** Recorded information follows **

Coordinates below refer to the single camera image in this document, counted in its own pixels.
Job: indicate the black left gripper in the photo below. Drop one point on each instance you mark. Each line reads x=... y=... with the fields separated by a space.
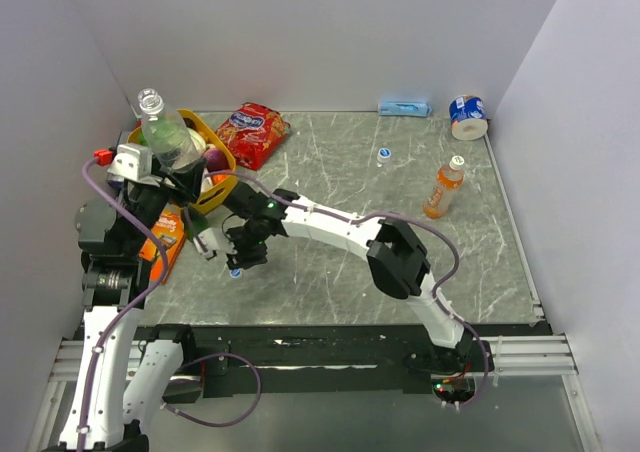
x=187 y=189

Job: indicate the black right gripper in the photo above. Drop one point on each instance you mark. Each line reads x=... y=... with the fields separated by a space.
x=243 y=258

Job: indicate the blue bottle cap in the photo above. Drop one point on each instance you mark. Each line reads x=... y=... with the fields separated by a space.
x=235 y=273
x=384 y=154

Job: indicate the orange juice plastic bottle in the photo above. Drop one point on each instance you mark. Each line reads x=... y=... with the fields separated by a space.
x=449 y=179

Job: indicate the clear plastic water bottle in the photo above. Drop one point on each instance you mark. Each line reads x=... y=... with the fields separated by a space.
x=382 y=163

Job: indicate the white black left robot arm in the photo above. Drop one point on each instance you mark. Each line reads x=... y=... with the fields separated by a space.
x=110 y=410

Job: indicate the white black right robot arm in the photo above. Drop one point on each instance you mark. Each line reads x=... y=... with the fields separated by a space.
x=386 y=241

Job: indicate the yellow plastic basket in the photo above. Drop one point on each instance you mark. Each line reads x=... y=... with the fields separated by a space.
x=211 y=195

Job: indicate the orange toy fruit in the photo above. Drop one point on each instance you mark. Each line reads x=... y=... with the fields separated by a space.
x=218 y=178

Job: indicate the purple toy onion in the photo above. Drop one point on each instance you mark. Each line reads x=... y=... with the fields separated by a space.
x=216 y=159

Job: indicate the orange razor package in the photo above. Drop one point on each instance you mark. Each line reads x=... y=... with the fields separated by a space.
x=170 y=232

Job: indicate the red snack bag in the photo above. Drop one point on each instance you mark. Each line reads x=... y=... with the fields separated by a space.
x=252 y=133

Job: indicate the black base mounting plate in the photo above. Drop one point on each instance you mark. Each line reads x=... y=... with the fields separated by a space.
x=325 y=358

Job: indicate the blue tissue pack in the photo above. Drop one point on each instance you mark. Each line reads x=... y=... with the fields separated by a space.
x=404 y=109

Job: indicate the blue wrapped toilet roll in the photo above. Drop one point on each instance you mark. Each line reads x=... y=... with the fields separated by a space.
x=468 y=118

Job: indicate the aluminium frame rail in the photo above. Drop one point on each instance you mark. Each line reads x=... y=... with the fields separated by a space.
x=512 y=356

** End of Recorded information **

Copy every record exactly as it appears, apart from any pictures.

Coordinates below refer to the single camera image in this document, counted in its own pixels.
Job: indicate the black left gripper in the photo below. Drop one point on each instance you mark. Each line reads x=... y=... with the fields separated by a space.
x=187 y=189

Job: indicate the black right gripper in the photo above. Drop one point on each instance you mark. Each line reads x=... y=... with the fields separated by a space.
x=243 y=258

Job: indicate the blue bottle cap in the photo above. Drop one point on each instance you mark. Each line reads x=... y=... with the fields separated by a space.
x=235 y=273
x=384 y=154

Job: indicate the orange juice plastic bottle in the photo above. Drop one point on each instance you mark. Each line reads x=... y=... with the fields separated by a space.
x=449 y=179

Job: indicate the clear plastic water bottle in the photo above. Drop one point on each instance you mark. Each line reads x=... y=... with the fields separated by a space.
x=382 y=163

Job: indicate the white black left robot arm in the photo above. Drop one point on each instance you mark. Each line reads x=... y=... with the fields separated by a space.
x=110 y=410

Job: indicate the white black right robot arm in the photo above. Drop one point on each instance you mark. Each line reads x=... y=... with the fields separated by a space.
x=386 y=241

Job: indicate the yellow plastic basket in the photo above. Drop one point on each instance you mark. Each line reads x=... y=... with the fields separated by a space.
x=211 y=195

Job: indicate the orange toy fruit in the photo above. Drop one point on each instance you mark. Each line reads x=... y=... with the fields separated by a space.
x=218 y=178

Job: indicate the purple toy onion in the photo above. Drop one point on each instance you mark. Each line reads x=... y=... with the fields separated by a space.
x=216 y=159

Job: indicate the orange razor package in the photo above. Drop one point on each instance you mark. Each line reads x=... y=... with the fields separated by a space.
x=170 y=232

Job: indicate the red snack bag in the photo above. Drop one point on each instance you mark. Each line reads x=... y=... with the fields separated by a space.
x=252 y=133

Job: indicate the black base mounting plate in the photo above. Drop one point on each instance you mark. Each line reads x=... y=... with the fields separated by a space.
x=325 y=358

Job: indicate the blue tissue pack in the photo above. Drop one point on each instance you mark. Each line reads x=... y=... with the fields separated by a space.
x=404 y=109

Job: indicate the blue wrapped toilet roll in the photo above. Drop one point on each instance you mark. Each line reads x=... y=... with the fields separated by a space.
x=468 y=118

Job: indicate the aluminium frame rail in the photo above. Drop one point on each instance you mark. Each line reads x=... y=... with the fields separated by a space.
x=512 y=356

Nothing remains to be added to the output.